Why Won't They Listen?
By Pr. Lisa Rygiel
Why won't they listen? Why won't they turn back before it is too late? Don't they see what they are doing to themselves? We ask ourselves these questions when we see those we love committed to a course that can only lead to heartbreak, which could be prevented if only they would listen to us! Nothing in life is more frustrating.
An aging mother begins shutting herself off from her family and friends. She refuses to care for herself or to get out for social occasions. She becomes obsessed with her physical aches and pains, consigning herself to a rocker which she rarely leaves. Her friends remain active, yet she seems committed to a downward spiral to loneliness and depression. You want to tell her that her life is not over. Why won't she listen?
A young woman of 16 has started to struggle in school. After years of A’s and B’s, her course work is slipping. She has lost interest in anything except following influencers on the internet. She constantly frets that she isn’t pretty enough, thin enough, or dressed well enough. She can’t see how beautiful she really is! When you try to tell her, she doesn’t listen. Why won’t she listen?
Your 16-year-old nephew has changed. He has lost interest in sports and in his appearance. He spends most of his time in his room. When he emerges, he is hostile and negative. However, if you bring up the slightest deviation in his behavior. He denies that he is involved with drugs. Yet you know something destructive is bringing him down. Why won't he listen? Why can't you get through to him? Only yesterday, you bounced him on your knee. You watched him grow. Now, he is a stranger. You pray that someday he will understand, but what if it is too late? Why won't he listen?
Jesus experienced the same kind of frustration with those who came to hear him teach. A sower went forth to sow, he said. Some of the seed fell by the wayside and the birds devoured it. Some fell on hard ground and withered because the young plants could not put down deep roots. Some fell among thorns and the thorns grew up and choked them. But some there were that fell on good ground and they brought forth fruit in some cases a hundredfold. See you at church on Sunday to hear more!
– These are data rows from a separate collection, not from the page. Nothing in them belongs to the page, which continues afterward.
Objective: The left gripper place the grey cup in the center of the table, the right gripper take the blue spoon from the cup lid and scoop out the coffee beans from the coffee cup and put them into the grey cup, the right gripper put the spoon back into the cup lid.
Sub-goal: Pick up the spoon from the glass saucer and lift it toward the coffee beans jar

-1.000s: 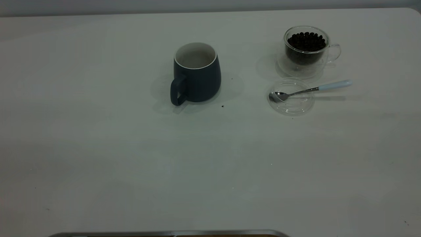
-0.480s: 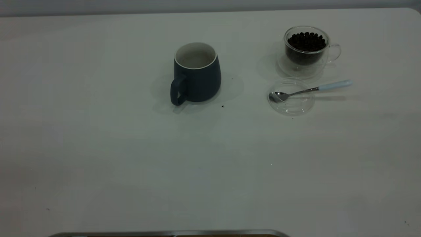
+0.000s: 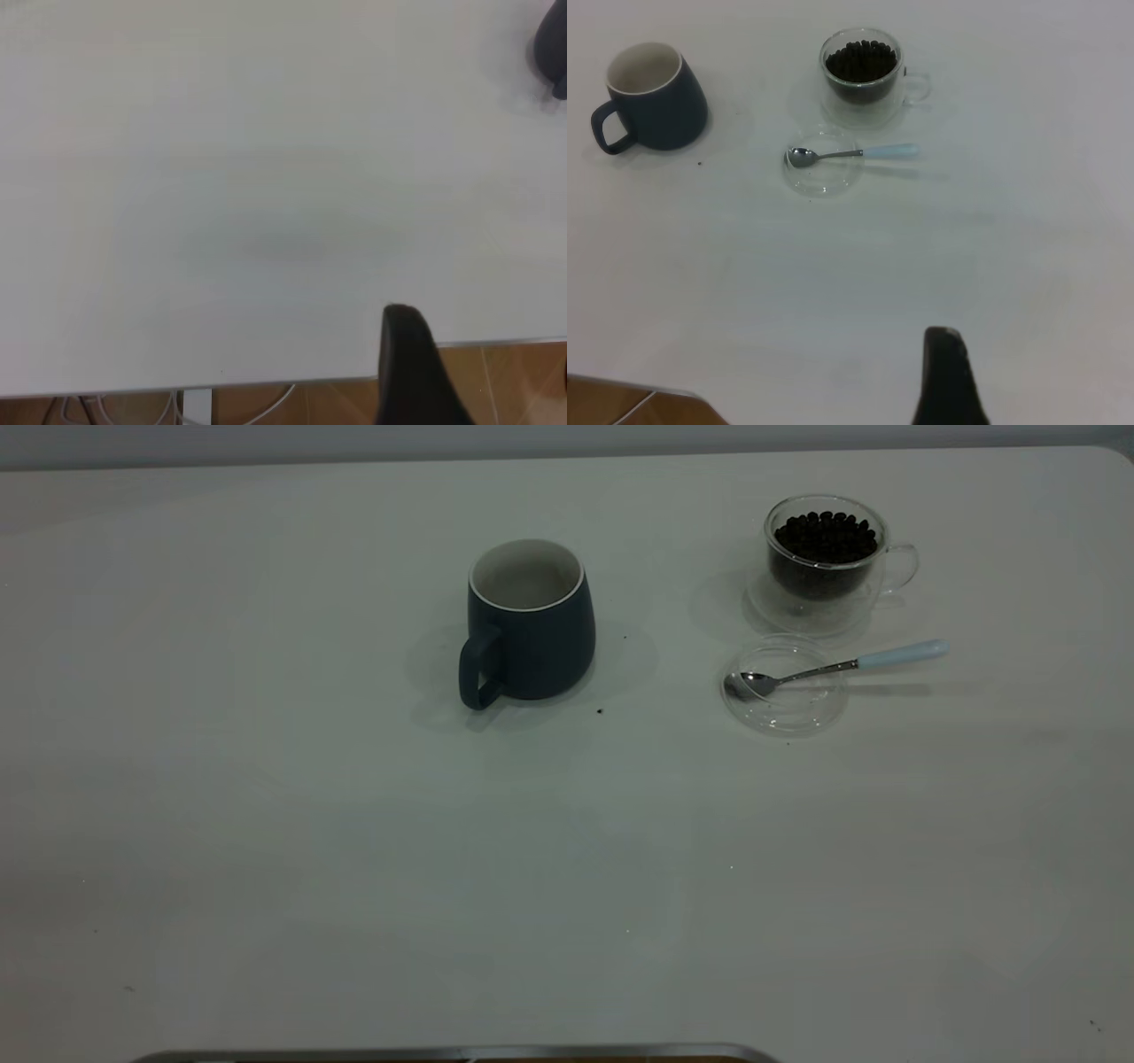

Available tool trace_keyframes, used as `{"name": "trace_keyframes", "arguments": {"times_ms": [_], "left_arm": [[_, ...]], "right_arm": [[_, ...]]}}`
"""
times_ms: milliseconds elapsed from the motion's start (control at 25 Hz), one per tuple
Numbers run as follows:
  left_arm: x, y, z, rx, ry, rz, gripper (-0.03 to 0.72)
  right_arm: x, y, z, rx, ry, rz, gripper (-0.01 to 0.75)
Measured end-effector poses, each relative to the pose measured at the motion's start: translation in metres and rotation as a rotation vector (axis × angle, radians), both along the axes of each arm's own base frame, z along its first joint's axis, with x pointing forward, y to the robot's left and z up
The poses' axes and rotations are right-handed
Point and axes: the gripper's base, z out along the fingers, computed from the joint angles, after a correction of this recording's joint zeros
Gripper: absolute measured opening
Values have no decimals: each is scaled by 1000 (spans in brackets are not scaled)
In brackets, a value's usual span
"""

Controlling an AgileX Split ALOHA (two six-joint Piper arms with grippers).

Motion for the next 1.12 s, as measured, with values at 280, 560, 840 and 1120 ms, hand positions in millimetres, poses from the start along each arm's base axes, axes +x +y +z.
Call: {"name": "trace_keyframes", "arguments": {"times_ms": [280,560,840,1120], "left_arm": [[0,0,0,-1,1,1,475],[0,0,0,-1,2,1,475],[0,0,0,-1,2,1,475],[0,0,0,-1,2,1,475]], "right_arm": [[14,3,7,39,43,-23,565],[87,20,13,94,143,-31,616],[176,37,-27,21,268,6,590],[250,44,-75,-51,410,5,586]]}}
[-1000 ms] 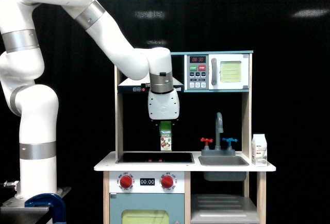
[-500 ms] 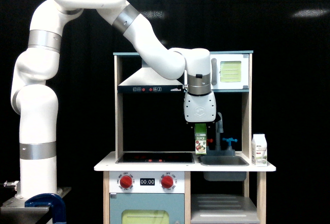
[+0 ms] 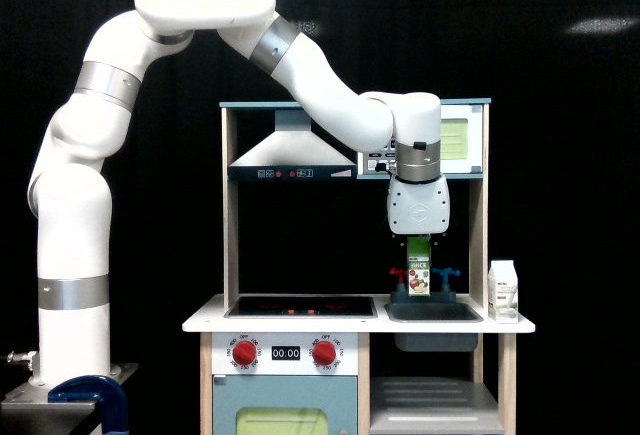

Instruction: Put the green box into the sink

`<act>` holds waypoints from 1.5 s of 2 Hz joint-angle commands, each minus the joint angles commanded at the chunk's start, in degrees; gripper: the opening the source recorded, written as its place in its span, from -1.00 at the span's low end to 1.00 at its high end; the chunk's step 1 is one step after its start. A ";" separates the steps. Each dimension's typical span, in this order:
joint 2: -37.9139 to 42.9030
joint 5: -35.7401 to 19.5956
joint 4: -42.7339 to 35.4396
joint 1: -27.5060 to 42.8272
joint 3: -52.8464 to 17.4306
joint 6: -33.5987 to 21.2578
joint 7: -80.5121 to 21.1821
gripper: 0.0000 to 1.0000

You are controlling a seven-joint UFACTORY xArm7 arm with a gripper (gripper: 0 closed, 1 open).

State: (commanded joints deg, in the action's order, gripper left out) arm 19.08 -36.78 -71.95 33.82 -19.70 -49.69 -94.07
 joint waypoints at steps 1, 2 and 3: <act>1.82 -0.27 -0.91 -1.80 2.38 1.20 -0.11 1.00; 0.17 0.68 0.89 -3.33 3.82 1.68 -0.07 1.00; -18.08 6.88 18.31 -6.10 4.73 2.10 0.91 1.00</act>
State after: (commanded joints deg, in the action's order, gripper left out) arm 1.01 -29.90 -53.64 27.72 -14.96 -47.59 -93.16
The 7th Sunday in Pentecost, July 12
Announcements
E-formation
The parable we hear this coming Sunday likens the word of God to seed that Christ sows into the field that we are. Come to worship, to receive the seed of the word, and at the table, to be nourished for a fruitful life.
Matthew 13:1-9, 18-23
Matthew 13 is the gospel’s third discourse, a collection of parables. Here Matthew developed Mark’s seed parable—an enigmatic story in which the sower carelessly sows seed on different kinds of soil—into an allegory about the church. Jesus later explains the parable to the insider disciples. The allegory suggests that the Matthean community included varying levels of commitment among its members and that its leaders hoped for positive responses to their instruction.
Isaiah 55:10-13
This sixth-century poem from Second Isaiah likens the return from the exile to the growth of grain and to the strength and beauty of evergreens, the cypress and the myrtle.
Romans 8:1-11
Chapter 8 of Romans culminates Paul’s argument begun in chapter 1. Life “in the flesh,” by which Paul means actual human life convoluted by sin, gives way to life “in the Spirit,” that is, an indwelling of the divine Spirit of Christ’s resurrection made available through baptism and available to all who believe. Although Christians are not sinless (chapter 7), Christ’s death ensures a new life for believers. Careful attention is be paid to what Paul means by the words flesh, law, sin, death, Spirit, and life.